_DATASET EXTRACT_.
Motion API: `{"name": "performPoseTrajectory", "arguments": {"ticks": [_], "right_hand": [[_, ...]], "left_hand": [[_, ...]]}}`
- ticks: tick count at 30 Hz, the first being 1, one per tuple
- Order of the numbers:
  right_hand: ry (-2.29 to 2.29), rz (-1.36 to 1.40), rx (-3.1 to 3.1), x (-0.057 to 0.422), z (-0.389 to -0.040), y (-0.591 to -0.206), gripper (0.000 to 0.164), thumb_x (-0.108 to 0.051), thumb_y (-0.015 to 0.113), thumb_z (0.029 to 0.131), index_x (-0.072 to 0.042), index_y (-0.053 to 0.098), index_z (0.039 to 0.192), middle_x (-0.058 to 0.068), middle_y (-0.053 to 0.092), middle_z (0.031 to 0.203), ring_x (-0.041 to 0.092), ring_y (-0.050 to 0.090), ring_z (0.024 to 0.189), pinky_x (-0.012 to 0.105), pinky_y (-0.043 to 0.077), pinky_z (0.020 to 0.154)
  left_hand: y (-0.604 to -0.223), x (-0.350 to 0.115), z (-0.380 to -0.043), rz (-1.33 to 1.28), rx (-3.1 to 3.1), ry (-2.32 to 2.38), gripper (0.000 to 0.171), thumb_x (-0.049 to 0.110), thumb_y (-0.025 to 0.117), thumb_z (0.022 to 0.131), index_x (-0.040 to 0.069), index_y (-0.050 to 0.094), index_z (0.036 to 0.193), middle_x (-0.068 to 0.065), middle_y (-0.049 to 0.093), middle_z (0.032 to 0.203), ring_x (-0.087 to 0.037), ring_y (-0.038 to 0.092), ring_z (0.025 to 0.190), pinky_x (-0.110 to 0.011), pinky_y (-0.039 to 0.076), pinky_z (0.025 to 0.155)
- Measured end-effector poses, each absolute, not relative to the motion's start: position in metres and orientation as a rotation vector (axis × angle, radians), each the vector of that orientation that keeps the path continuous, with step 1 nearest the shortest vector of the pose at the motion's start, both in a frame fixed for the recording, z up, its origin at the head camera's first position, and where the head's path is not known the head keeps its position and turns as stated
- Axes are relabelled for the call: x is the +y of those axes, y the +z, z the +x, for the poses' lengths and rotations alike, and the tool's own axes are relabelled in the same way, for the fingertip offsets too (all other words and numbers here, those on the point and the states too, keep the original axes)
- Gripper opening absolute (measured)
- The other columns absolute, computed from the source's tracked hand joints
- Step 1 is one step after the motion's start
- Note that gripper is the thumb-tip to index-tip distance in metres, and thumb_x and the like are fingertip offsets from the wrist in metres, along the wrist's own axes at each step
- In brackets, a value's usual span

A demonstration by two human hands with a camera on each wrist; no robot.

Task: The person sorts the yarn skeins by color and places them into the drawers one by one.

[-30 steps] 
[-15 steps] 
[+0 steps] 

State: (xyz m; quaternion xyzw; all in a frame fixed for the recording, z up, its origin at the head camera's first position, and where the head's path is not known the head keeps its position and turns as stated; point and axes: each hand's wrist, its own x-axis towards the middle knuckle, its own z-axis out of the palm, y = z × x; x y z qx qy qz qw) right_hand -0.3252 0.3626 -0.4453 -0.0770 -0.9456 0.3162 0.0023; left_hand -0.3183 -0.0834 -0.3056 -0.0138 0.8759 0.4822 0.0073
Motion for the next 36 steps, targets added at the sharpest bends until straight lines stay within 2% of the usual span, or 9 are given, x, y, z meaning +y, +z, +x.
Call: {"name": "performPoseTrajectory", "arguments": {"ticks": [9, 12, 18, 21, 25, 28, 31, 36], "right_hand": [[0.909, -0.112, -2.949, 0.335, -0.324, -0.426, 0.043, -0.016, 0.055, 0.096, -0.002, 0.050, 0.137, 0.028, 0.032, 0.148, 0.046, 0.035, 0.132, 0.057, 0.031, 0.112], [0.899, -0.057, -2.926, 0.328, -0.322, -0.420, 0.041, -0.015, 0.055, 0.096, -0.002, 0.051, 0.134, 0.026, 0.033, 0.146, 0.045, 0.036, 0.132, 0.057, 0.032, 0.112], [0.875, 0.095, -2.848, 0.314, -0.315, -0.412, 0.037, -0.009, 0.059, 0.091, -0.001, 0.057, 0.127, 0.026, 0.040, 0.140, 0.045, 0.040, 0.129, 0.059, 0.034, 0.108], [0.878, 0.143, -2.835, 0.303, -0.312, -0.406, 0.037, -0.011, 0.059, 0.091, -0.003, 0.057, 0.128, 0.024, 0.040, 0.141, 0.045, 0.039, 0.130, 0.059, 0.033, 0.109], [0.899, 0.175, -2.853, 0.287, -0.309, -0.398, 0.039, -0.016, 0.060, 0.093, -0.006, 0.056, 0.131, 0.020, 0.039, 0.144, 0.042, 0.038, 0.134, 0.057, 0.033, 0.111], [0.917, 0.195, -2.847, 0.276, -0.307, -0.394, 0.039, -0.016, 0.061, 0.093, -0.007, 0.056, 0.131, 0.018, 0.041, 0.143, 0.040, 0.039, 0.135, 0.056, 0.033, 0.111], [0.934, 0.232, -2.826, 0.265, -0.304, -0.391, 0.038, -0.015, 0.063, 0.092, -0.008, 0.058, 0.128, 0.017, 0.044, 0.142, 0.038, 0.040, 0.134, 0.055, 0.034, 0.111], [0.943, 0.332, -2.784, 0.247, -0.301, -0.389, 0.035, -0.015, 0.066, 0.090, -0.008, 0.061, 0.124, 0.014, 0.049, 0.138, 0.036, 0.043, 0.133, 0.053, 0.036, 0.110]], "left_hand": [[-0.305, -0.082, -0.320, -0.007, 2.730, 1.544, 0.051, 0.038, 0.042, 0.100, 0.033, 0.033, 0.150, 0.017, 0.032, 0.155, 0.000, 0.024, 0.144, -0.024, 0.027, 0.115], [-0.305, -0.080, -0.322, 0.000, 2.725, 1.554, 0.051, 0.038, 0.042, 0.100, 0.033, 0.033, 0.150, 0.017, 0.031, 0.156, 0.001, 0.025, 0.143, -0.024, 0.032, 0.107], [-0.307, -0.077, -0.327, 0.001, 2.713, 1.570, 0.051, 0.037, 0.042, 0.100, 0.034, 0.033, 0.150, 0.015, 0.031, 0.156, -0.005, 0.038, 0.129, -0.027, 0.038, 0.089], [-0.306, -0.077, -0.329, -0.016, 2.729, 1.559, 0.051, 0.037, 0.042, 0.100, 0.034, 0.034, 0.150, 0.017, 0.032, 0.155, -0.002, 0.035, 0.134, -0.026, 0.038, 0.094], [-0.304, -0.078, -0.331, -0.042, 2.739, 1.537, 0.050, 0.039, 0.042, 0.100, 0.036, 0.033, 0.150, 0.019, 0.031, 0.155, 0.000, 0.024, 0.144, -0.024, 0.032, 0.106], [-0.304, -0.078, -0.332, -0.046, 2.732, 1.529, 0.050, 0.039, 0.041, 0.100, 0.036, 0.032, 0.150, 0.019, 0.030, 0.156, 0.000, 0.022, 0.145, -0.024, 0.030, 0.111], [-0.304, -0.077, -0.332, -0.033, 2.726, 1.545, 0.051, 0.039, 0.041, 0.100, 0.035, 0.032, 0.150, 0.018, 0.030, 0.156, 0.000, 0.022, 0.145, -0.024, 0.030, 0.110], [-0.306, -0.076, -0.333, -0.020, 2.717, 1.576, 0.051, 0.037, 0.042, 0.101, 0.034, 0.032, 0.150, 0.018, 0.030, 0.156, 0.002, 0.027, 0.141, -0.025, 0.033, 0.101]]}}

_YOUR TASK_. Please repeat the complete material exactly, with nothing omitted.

_WRITTEN REPLY_.
Motion API: `{"name": "performPoseTrajectory", "arguments": {"ticks": [_], "right_hand": [[_, ...]], "left_hand": [[_, ...]]}}`
- ticks: tick count at 30 Hz, the first being 1, one per tuple
- Order of the numbers:
  right_hand: ry (-2.29 to 2.29), rz (-1.36 to 1.40), rx (-3.1 to 3.1), x (-0.057 to 0.422), z (-0.389 to -0.040), y (-0.591 to -0.206), gripper (0.000 to 0.164), thumb_x (-0.108 to 0.051), thumb_y (-0.015 to 0.113), thumb_z (0.029 to 0.131), index_x (-0.072 to 0.042), index_y (-0.053 to 0.098), index_z (0.039 to 0.192), middle_x (-0.058 to 0.068), middle_y (-0.053 to 0.092), middle_z (0.031 to 0.203), ring_x (-0.041 to 0.092), ring_y (-0.050 to 0.090), ring_z (0.024 to 0.189), pinky_x (-0.012 to 0.105), pinky_y (-0.043 to 0.077), pinky_z (0.020 to 0.154)
  left_hand: y (-0.604 to -0.223), x (-0.350 to 0.115), z (-0.380 to -0.043), rz (-1.33 to 1.28), rx (-3.1 to 3.1), ry (-2.32 to 2.38), gripper (0.000 to 0.171), thumb_x (-0.049 to 0.110), thumb_y (-0.025 to 0.117), thumb_z (0.022 to 0.131), index_x (-0.040 to 0.069), index_y (-0.050 to 0.094), index_z (0.036 to 0.193), middle_x (-0.068 to 0.065), middle_y (-0.049 to 0.093), middle_z (0.032 to 0.203), ring_x (-0.087 to 0.037), ring_y (-0.038 to 0.092), ring_z (0.025 to 0.190), pinky_x (-0.110 to 0.011), pinky_y (-0.039 to 0.076), pinky_z (0.025 to 0.155)
- Measured end-effector poses, each absolute, not relative to the motion's start: position in metres and orientation as a rotation vector (axis × angle, radians), each the vector of that orientation that keeps the path continuous, with step 1 nearest the shortest vector of the pose at the motion's start, both in a frame fixed for the recording, z up, its origin at the head camera's first position, and where the head's path is not known the head keeps its position and turns as stated
- Axes are relabelled for the call: x is the +y of those axes, y the +z, z the +x, for the poses' lengths and rotations alike, and the tool's own axes are relabelled in the same way, for the fingertip offsets too (all other words and numbers here, those on the point and the states too, keep the original axes)
- Gripper opening absolute (measured)
- The other columns absolute, computed from the source's tracked hand joints
- Step 1 is one step after the motion's start
- Note that gripper is the thumb-tip to index-tip distance in metres, and thumb_x and the like are fingertip offsets from the wrist in metres, along the wrist's own axes at each step
- In brackets, a value's usual span

A demonstration by two human hands with a camera on each wrist; no robot.

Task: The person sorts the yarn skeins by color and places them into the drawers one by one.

[-30 steps] 
[-15 steps] 
[+0 steps] 

State: (xyz m; quaternion xyzw; all in a frame fixed for the recording, z up, its origin at the head camera's first position, and where the head's path is not known the head keeps its position and turns as stated; point and axes: each hand's wrist, its own x-axis towards the middle knuckle, its own z-axis out of the palm, y = z × x; x y z qx qy qz qw) right_hand -0.3252 0.3626 -0.4453 -0.0770 -0.9456 0.3162 0.0023; left_hand -0.3183 -0.0834 -0.3056 -0.0138 0.8759 0.4822 0.0073
Motion for the next 36 steps, targets added at the sharpest bends until straight lines stay within 2% of the usual span, or 9 are given, x, y, z meaning +y, +z, +x.
Call: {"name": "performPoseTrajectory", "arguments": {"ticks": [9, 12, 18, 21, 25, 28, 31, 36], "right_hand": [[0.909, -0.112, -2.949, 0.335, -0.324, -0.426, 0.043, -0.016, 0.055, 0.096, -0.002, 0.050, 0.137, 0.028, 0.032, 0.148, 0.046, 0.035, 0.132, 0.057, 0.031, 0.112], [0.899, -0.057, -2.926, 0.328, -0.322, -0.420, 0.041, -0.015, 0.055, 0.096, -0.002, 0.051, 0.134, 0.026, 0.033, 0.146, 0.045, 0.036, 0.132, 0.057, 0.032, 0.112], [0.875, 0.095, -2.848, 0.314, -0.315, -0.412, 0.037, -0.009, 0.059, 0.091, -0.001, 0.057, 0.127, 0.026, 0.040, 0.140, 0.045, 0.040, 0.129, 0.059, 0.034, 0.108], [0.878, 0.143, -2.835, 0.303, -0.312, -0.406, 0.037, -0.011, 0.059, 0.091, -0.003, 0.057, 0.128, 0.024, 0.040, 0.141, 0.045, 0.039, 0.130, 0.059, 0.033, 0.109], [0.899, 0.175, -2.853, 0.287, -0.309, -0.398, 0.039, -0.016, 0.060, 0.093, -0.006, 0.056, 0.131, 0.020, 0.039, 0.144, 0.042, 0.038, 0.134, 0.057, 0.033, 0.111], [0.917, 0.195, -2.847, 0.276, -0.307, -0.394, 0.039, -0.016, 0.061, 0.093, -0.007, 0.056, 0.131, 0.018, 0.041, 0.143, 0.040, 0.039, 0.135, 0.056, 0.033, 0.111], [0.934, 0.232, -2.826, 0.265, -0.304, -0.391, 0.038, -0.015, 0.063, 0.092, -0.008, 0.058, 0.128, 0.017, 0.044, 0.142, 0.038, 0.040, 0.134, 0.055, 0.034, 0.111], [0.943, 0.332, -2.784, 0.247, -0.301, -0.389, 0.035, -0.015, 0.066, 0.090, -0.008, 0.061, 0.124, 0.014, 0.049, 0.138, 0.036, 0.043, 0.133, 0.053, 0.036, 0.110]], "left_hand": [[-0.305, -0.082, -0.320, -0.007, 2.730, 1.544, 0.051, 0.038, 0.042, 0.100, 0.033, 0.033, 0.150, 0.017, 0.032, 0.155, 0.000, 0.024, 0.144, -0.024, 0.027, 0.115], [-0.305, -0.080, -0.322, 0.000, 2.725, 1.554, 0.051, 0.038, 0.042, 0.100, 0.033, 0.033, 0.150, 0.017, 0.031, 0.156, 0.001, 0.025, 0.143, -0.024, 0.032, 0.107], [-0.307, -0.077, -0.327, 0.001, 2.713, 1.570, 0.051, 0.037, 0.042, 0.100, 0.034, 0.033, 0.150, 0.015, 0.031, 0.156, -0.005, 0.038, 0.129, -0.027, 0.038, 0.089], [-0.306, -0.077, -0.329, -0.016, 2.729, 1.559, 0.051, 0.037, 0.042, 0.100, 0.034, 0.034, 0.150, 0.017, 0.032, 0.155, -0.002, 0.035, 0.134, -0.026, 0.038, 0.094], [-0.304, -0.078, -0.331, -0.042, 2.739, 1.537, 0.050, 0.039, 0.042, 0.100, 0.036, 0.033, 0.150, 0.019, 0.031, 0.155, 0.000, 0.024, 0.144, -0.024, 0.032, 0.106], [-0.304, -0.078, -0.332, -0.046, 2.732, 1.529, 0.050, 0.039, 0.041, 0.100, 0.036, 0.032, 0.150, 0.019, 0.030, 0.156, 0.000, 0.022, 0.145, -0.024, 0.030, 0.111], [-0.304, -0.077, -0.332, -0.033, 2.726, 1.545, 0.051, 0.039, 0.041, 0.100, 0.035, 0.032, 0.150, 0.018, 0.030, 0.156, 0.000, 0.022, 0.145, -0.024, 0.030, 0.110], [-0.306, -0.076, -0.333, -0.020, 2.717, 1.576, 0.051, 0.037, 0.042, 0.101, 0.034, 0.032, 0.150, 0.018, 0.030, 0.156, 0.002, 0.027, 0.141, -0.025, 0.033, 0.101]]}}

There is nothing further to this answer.